[Originally published in the Vanuatu Daily Post’s Weekender Edition.]
With headlines like ‘Man Gets On Bus’, and ‘Breakfast As Usual’, Fiji’s beleaguered fourth estate is reporting all the news it feels is still fit – or safe – to print. Such stories are a reaction to Commodore Frank Bainimarama’s extensive power grab this week, which included the abrogation of the national Constitution, removal of judges and senior financial figures, expulsion of Australian and New Zealand-born journalists and censorship of domestic media.
One particularly riveting feature, titled ‘Paint Dry’, recounts the couch painting adventure of a man named Max. The paint, he recounts, “went on wet, but after four hours it started to dry…. That was when I realised, paint dries.”
I expect it ran with a four column headline.
In solidarity with my Fijian colleagues, I’ve decided to write about nothing as well. Happily, this is easily done. Even though Port Vila is home to the Melanesian Spearhead Group and PM Edward Nipake Natapei holds the chair this year, I am glad to say that I have nothing to report.

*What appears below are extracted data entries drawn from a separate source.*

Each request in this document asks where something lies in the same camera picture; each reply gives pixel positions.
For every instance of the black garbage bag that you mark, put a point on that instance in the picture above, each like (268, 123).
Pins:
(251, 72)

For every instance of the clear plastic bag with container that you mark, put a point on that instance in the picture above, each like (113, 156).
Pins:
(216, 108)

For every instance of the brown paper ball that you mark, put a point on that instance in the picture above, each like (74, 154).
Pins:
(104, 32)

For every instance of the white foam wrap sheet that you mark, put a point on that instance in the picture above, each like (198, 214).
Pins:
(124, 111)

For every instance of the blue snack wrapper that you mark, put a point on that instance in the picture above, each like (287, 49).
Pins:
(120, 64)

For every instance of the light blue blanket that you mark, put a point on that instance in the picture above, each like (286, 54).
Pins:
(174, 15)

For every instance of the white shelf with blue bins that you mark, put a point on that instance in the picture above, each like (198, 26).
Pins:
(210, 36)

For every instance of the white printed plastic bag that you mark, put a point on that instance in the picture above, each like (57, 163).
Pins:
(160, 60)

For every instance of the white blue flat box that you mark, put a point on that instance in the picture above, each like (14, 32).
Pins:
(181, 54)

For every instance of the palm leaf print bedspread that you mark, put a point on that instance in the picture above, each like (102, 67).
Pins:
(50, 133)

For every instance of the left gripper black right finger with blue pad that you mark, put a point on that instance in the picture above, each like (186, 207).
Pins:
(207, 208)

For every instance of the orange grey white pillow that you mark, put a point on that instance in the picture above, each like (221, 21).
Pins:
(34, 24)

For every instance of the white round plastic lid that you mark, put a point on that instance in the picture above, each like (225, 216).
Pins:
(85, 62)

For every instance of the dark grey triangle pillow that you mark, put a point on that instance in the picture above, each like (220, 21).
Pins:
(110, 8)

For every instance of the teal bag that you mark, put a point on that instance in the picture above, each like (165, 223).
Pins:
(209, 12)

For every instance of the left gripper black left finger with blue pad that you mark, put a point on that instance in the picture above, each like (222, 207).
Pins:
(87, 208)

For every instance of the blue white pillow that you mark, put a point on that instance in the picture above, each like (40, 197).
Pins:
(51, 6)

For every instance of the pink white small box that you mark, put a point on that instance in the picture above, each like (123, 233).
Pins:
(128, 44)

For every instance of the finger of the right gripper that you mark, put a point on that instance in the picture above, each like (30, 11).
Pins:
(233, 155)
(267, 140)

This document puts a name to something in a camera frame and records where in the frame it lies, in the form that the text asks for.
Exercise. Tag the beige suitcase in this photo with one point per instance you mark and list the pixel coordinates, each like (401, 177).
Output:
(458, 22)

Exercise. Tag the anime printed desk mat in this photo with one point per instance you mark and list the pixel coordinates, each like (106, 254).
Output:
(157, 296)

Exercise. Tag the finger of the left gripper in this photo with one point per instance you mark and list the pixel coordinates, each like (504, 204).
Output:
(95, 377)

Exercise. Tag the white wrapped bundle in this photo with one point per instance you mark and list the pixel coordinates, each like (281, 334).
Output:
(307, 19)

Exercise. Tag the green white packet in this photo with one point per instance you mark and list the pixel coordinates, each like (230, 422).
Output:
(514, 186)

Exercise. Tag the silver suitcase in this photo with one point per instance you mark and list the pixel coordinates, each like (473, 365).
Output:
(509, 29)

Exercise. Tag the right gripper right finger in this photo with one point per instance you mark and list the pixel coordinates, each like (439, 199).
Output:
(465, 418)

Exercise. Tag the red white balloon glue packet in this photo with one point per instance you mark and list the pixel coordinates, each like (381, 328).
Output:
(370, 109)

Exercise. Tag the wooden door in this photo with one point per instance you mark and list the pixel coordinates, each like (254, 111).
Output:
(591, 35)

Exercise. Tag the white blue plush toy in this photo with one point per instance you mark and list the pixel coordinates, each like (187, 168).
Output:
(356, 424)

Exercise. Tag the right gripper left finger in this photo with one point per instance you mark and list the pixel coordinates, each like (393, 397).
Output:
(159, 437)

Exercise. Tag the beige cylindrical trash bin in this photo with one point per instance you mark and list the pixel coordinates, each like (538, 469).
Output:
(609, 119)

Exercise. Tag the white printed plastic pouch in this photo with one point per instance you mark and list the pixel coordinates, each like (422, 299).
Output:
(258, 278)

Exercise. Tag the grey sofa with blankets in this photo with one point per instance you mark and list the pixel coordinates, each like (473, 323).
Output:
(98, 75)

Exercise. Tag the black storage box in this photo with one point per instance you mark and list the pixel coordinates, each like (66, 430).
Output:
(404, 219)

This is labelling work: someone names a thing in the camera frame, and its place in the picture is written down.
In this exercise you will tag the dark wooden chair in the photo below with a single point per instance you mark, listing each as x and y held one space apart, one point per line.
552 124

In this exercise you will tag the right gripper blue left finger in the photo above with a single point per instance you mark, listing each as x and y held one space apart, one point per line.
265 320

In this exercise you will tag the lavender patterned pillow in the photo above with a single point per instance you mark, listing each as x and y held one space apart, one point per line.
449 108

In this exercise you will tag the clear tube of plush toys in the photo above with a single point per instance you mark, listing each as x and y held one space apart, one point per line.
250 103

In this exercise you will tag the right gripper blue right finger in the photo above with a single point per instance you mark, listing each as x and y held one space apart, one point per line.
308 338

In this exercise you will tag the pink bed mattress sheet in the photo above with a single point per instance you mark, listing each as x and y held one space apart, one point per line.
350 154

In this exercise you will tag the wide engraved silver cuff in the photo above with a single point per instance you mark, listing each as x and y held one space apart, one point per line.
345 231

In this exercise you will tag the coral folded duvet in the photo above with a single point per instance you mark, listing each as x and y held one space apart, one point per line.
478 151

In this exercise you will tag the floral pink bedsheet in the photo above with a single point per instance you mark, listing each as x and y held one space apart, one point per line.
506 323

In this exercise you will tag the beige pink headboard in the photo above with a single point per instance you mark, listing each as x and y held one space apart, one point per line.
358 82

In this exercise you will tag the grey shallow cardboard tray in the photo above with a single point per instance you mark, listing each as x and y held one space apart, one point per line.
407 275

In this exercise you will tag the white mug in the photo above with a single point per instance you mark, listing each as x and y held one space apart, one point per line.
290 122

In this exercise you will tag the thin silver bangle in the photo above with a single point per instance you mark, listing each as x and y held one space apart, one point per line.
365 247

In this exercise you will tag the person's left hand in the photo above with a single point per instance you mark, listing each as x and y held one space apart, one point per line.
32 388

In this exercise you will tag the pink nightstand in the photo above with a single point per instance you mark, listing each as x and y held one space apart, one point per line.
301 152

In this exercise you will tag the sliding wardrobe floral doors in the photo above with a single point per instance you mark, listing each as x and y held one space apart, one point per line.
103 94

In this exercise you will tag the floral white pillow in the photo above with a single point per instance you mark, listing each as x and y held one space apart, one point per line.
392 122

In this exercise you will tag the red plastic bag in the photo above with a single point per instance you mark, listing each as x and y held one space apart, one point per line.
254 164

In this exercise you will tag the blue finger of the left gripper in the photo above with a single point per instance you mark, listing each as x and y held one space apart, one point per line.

Despite being uniquely positioned to provide sober diplomatic counsel to the increasingly isolated Fijian dictator, despite what our PM describes as a fraternal relationship with one of our closest neighbours, one with whom we have a unique trading relationship, whose culture closely resembles our own, we and our Melanesian brethren have decided to do exactly nothing to prevent Fiji’s descent into constitutional, social and economic crisis.